Copy each line below in which the string "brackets" appears.
*** Opening of Records provided ***
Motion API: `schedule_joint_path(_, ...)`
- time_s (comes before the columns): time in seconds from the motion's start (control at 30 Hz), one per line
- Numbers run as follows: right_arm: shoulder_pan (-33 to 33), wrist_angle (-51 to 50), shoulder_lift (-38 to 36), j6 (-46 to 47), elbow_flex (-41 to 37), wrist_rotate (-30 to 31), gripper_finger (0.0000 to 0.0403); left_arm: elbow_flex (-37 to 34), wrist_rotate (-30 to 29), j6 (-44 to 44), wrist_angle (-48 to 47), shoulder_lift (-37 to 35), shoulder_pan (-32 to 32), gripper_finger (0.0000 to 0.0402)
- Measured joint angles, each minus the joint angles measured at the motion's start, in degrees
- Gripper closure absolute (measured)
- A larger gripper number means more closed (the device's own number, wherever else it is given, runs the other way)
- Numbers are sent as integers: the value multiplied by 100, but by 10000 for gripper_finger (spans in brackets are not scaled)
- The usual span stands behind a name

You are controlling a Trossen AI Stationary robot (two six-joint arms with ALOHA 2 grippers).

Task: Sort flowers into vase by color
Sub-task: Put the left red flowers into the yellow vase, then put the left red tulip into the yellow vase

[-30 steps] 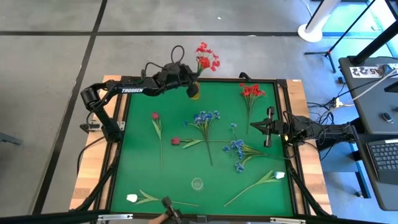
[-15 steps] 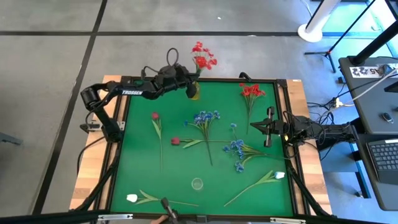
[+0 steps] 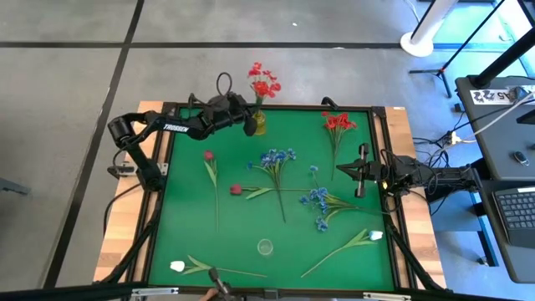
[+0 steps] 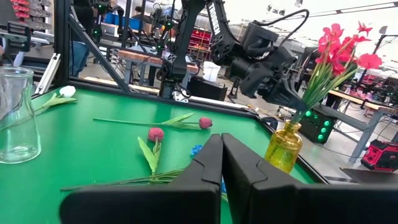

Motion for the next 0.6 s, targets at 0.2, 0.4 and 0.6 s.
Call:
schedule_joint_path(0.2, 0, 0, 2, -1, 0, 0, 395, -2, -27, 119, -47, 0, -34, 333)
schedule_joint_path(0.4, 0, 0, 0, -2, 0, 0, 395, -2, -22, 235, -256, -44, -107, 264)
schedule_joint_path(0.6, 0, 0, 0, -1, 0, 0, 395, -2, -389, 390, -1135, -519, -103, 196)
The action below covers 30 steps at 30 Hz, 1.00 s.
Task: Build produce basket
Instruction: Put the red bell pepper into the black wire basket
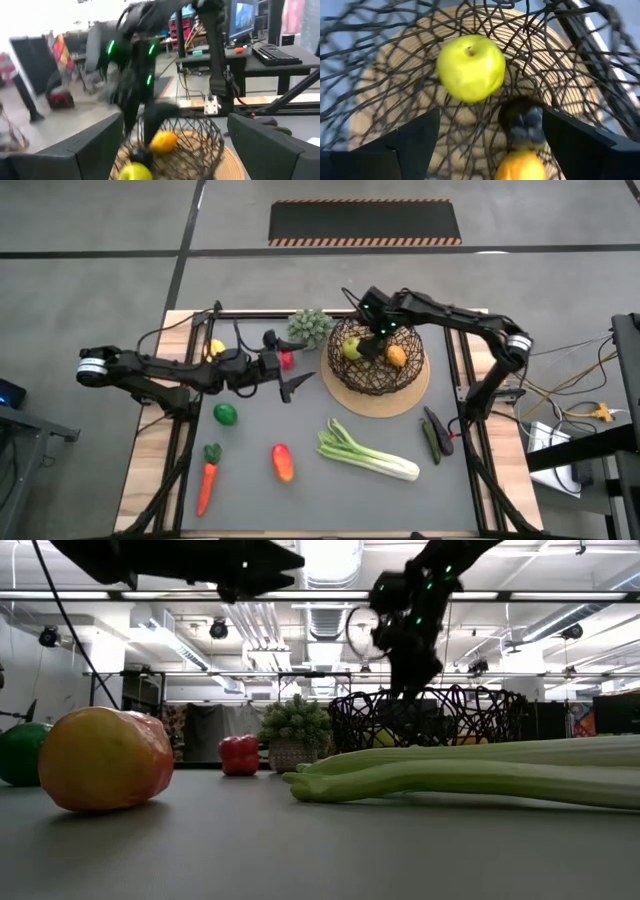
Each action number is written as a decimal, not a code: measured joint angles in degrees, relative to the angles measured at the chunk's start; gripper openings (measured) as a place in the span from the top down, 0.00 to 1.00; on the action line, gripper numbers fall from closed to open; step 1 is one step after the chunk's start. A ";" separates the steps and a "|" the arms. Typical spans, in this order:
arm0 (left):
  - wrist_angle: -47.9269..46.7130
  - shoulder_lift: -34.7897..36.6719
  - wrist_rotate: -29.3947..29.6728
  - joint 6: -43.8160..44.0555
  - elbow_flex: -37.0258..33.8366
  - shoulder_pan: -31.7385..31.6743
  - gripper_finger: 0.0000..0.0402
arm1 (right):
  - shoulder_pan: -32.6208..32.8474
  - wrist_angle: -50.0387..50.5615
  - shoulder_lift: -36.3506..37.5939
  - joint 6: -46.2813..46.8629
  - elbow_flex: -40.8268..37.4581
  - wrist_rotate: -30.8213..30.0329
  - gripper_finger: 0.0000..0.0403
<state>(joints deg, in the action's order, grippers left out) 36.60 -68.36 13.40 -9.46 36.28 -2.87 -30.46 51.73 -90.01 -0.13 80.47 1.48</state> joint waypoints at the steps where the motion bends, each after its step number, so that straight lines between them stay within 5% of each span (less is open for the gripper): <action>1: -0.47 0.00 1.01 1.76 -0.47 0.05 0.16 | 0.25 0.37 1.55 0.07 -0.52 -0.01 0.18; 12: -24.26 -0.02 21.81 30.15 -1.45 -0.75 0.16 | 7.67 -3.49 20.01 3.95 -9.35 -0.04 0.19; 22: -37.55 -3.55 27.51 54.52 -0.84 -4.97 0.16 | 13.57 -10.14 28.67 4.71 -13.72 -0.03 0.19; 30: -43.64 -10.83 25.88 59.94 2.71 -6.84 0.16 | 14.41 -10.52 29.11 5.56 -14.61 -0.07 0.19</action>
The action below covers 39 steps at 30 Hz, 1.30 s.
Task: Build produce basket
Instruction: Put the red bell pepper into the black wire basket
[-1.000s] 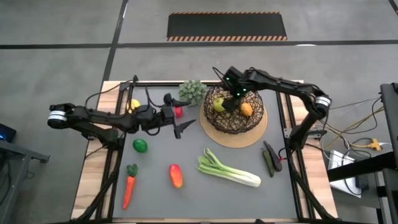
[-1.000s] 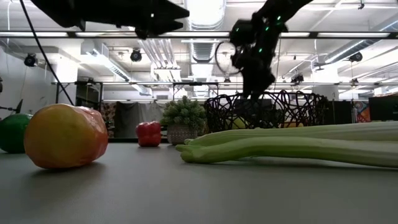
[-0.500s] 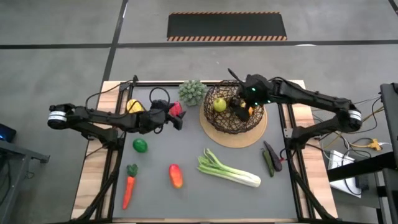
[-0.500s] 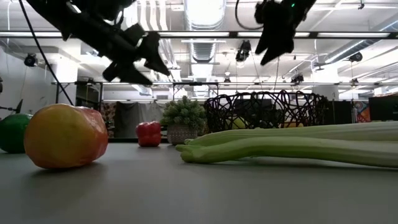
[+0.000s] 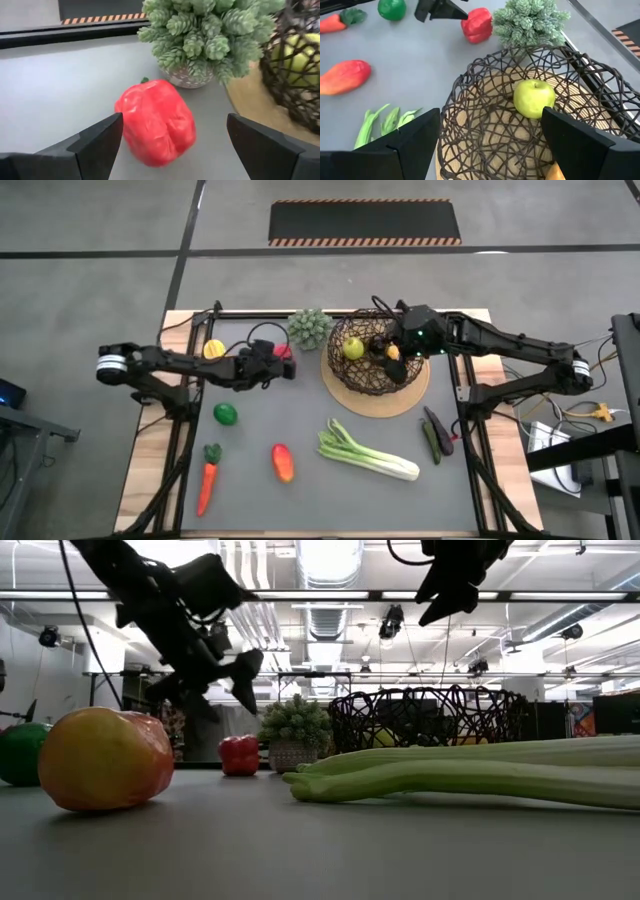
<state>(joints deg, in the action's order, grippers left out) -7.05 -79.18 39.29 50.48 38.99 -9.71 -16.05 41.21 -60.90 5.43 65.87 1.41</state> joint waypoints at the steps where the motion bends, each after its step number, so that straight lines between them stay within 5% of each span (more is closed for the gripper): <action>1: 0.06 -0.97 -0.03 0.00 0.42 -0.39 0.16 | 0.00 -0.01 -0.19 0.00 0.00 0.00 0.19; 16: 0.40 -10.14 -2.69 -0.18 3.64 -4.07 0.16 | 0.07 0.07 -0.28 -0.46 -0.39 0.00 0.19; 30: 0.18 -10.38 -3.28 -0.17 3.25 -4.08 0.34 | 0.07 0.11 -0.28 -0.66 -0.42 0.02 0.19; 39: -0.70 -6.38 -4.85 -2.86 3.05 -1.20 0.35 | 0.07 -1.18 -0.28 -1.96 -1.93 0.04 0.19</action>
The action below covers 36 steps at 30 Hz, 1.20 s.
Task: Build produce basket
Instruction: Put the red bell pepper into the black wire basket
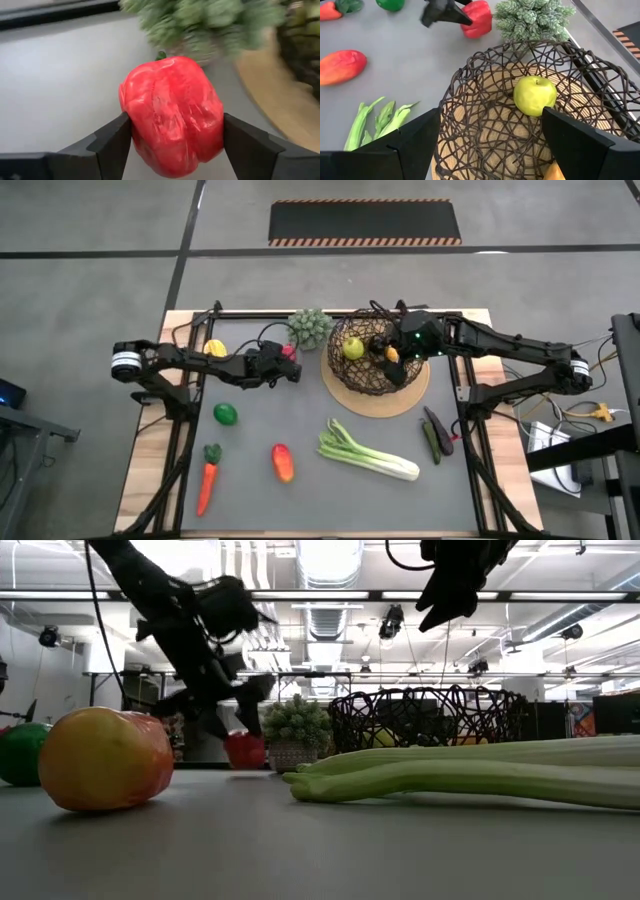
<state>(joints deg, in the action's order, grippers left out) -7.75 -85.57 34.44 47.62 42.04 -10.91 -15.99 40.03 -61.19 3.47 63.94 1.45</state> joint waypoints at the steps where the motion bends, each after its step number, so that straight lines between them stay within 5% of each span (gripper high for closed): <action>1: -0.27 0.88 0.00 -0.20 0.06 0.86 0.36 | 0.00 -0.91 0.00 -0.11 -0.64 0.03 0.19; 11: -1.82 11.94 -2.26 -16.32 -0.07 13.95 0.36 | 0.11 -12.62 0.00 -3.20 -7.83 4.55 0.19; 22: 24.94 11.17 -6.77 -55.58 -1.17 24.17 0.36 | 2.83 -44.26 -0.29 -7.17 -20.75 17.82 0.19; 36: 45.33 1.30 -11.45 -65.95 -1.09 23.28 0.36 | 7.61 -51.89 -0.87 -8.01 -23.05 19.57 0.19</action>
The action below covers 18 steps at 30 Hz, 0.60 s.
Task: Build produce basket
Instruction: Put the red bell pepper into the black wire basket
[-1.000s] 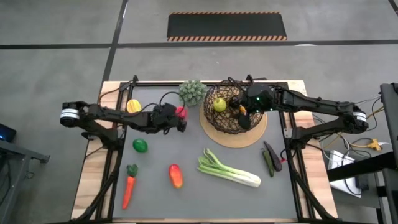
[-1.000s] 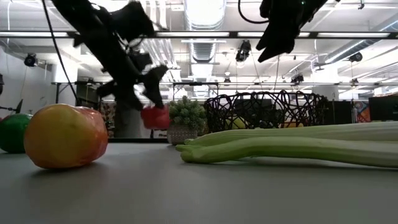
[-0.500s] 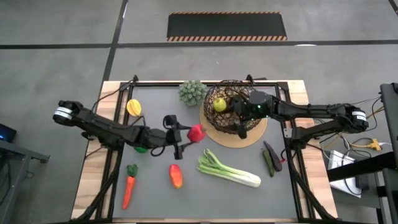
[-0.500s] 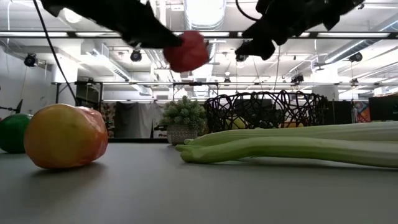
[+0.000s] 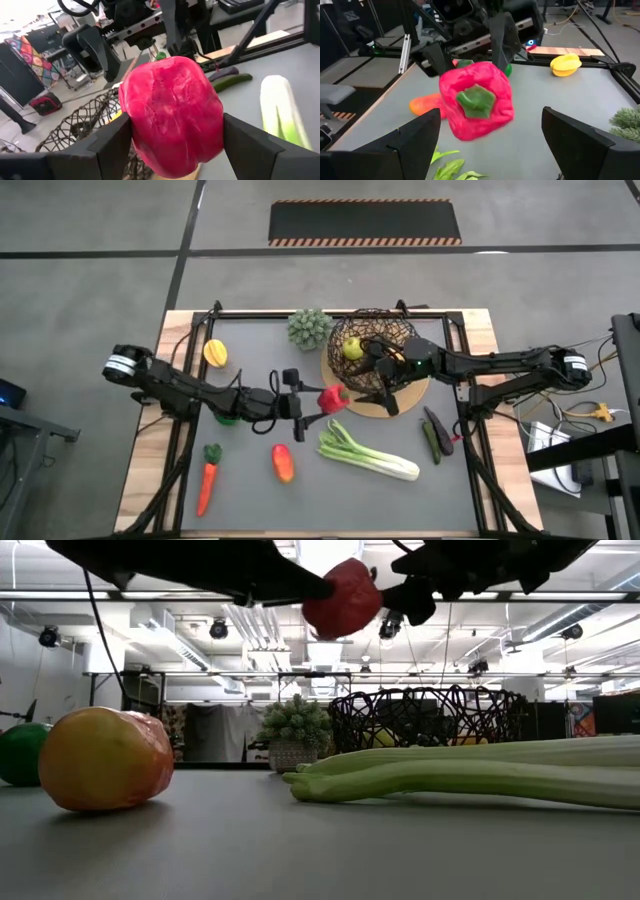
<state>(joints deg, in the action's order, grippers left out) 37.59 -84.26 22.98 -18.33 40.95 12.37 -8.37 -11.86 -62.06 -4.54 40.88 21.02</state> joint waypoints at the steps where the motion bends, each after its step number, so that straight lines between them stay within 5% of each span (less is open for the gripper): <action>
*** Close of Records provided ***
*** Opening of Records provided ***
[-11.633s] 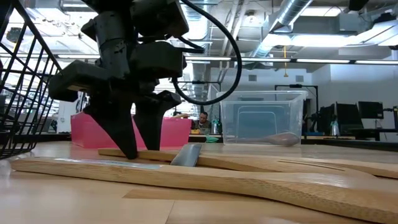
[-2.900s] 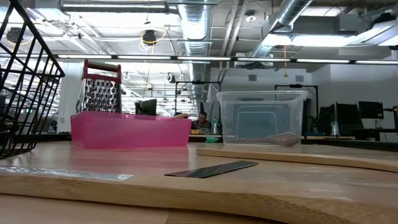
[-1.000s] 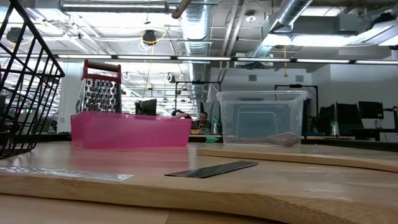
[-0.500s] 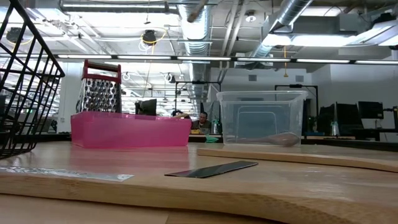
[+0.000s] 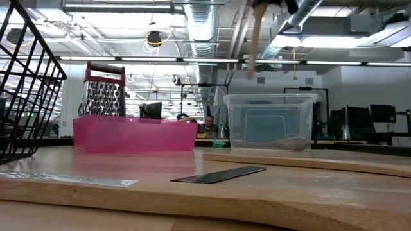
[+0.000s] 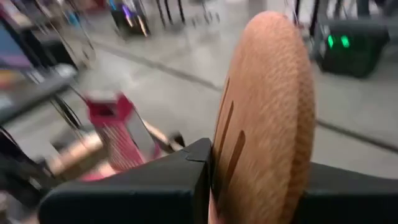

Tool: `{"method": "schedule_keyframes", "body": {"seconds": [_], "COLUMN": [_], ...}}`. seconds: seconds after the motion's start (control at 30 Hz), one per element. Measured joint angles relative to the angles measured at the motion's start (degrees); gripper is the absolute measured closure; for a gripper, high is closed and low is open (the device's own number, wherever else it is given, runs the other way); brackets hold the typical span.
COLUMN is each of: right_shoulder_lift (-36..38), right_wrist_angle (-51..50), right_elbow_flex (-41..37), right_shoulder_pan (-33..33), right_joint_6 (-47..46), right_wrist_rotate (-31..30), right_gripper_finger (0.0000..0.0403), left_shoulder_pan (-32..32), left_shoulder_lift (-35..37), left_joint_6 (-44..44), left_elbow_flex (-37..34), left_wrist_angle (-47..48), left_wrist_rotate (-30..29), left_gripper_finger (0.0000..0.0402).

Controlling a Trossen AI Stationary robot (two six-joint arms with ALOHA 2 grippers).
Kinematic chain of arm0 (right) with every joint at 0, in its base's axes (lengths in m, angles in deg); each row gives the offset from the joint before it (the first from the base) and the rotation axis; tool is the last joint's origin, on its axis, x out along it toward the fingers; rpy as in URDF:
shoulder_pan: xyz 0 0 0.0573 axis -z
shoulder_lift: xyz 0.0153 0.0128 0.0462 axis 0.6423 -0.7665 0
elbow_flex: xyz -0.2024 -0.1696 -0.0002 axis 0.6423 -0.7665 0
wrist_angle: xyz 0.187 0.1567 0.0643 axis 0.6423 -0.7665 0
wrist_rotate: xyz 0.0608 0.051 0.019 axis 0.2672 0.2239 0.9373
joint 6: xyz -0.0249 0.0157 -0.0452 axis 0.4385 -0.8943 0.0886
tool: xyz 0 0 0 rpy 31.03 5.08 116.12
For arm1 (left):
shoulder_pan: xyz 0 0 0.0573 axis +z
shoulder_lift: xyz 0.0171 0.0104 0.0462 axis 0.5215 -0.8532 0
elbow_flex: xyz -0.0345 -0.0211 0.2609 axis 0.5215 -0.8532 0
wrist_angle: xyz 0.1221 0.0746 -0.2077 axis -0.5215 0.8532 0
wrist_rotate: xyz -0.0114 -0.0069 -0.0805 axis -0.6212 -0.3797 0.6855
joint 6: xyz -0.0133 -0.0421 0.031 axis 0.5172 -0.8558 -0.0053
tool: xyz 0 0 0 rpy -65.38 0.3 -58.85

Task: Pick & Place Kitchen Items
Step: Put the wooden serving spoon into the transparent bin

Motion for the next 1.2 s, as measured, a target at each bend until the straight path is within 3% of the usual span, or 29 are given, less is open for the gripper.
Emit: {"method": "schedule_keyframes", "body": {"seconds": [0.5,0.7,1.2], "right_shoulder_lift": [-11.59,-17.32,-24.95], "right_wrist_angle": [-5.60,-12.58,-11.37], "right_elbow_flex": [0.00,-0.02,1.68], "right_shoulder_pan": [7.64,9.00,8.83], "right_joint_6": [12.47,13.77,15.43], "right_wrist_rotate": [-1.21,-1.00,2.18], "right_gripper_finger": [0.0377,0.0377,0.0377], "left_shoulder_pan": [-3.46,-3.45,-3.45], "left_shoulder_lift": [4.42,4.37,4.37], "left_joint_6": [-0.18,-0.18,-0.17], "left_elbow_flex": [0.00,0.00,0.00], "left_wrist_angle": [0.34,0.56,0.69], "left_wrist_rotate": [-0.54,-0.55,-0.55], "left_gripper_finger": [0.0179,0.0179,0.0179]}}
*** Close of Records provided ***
▸ **Solution**:
- Numbers are sent as integers: the value multiplied by 100, but by 10000 for gripper_finger (spans in brackets are not scaled)
Tool: `{"method": "schedule_keyframes", "body": {"seconds": [_], "COLUMN": [_], ...}}`. seconds: seconds after the motion's start (control at 30 Hz), one per element. Measured joint angles relative to the angles measured at the motion's start (degrees); gripper is the absolute measured closure; for a gripper, high is closed and low is open (the device's own number, wherever else it is given, runs the other way); brackets hold the typical span.

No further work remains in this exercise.